* _EXERCISE_:
Start at the first line below and write out everything verbatim except the pictures.

* _SOURCE MATERIAL_:
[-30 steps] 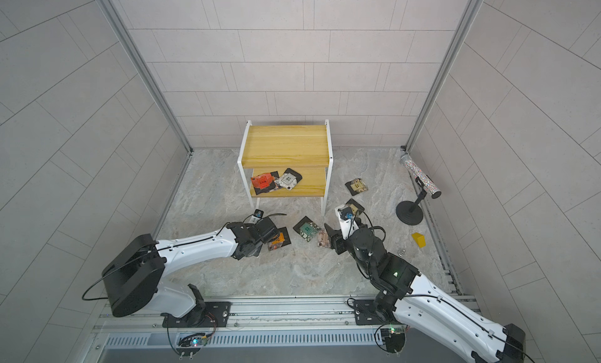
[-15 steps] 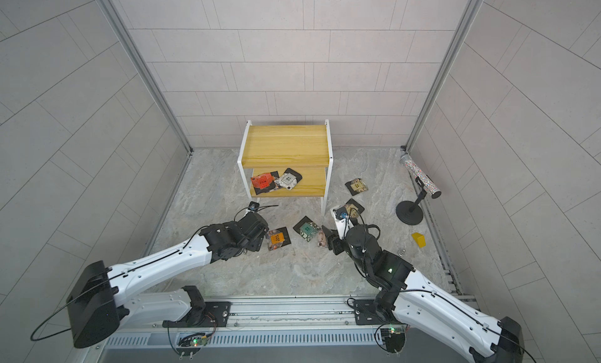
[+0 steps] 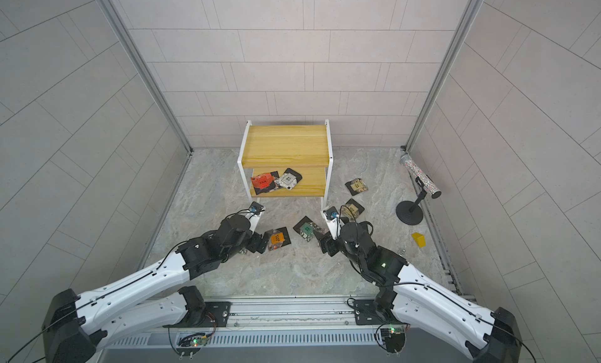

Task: Remove the tea bags from the shelf
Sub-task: Place the tea bag at the center of the board, then pick up the tea bag from the shelf.

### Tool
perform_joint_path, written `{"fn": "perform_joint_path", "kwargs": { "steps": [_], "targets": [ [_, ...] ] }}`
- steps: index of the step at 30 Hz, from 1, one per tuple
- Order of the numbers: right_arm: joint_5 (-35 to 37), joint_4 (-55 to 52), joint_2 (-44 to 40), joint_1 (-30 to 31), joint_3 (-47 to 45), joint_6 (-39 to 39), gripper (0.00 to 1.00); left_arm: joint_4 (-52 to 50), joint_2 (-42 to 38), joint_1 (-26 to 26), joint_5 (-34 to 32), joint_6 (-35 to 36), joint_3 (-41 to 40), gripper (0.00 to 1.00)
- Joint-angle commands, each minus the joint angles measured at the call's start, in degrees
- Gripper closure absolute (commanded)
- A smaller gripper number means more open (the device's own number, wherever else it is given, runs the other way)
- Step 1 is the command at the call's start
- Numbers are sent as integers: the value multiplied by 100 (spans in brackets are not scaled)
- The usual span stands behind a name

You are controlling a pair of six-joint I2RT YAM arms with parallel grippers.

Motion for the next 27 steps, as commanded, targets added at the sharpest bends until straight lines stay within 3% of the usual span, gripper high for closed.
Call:
{"fn": "perform_joint_path", "kwargs": {
  "steps": [1, 7, 20, 27],
  "targets": [
    [-421, 106, 68, 13, 216, -125, 22, 623, 100, -29, 301, 867, 34, 3],
    [-381, 65, 43, 8, 258, -167, 22, 1458, 393, -38, 529, 1677, 13, 3],
    [-141, -74, -169, 8, 188, -125, 22, 2067, 1462, 36, 875, 3059, 669, 3],
    [-59, -172, -378, 8, 110, -54, 23, 2174, 1977, 417, 1532, 3313, 1177, 5]
  ]
}}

* _RESPONSE TO THE EXERCISE_:
[-30 steps] 
[-15 steps] 
[+0 steps] 

Task: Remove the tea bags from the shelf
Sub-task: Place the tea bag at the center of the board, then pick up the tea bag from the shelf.

### Tool
perform_joint_path, written `{"fn": "perform_joint_path", "kwargs": { "steps": [_], "targets": [ [_, ...] ] }}`
- steps: index of the step at 30 Hz, from 1, one per tuple
- Order of the numbers: right_arm: joint_5 (-35 to 37), joint_4 (-55 to 52), joint_2 (-44 to 40), joint_1 (-30 to 31), joint_3 (-47 to 45), joint_6 (-39 to 39), gripper (0.00 to 1.00); left_arm: joint_4 (-52 to 50), joint_2 (-42 to 38), joint_1 (-26 to 26), joint_5 (-34 to 32), joint_6 (-35 to 36), joint_3 (-41 to 40), gripper (0.00 to 1.00)
- Joint-angle commands, each minus the joint angles measured at the call's start, in degrees
- Gripper closure absolute (commanded)
- A smaller gripper number means more open (the device's own number, wherever else it is given, runs the other way)
- Step 1 is the command at the call's start
- Numbers are sent as integers: the value multiplied by 100 (spans in brackets are not scaled)
- The usual span stands behind a name

You are controlling a pair of six-joint I2RT YAM arms with parallel grippers.

Motion for the next 27 steps, as commanded, targets added at the sharpest bends until straight lines stay within 3% of the usual span, gripper high for closed.
Call:
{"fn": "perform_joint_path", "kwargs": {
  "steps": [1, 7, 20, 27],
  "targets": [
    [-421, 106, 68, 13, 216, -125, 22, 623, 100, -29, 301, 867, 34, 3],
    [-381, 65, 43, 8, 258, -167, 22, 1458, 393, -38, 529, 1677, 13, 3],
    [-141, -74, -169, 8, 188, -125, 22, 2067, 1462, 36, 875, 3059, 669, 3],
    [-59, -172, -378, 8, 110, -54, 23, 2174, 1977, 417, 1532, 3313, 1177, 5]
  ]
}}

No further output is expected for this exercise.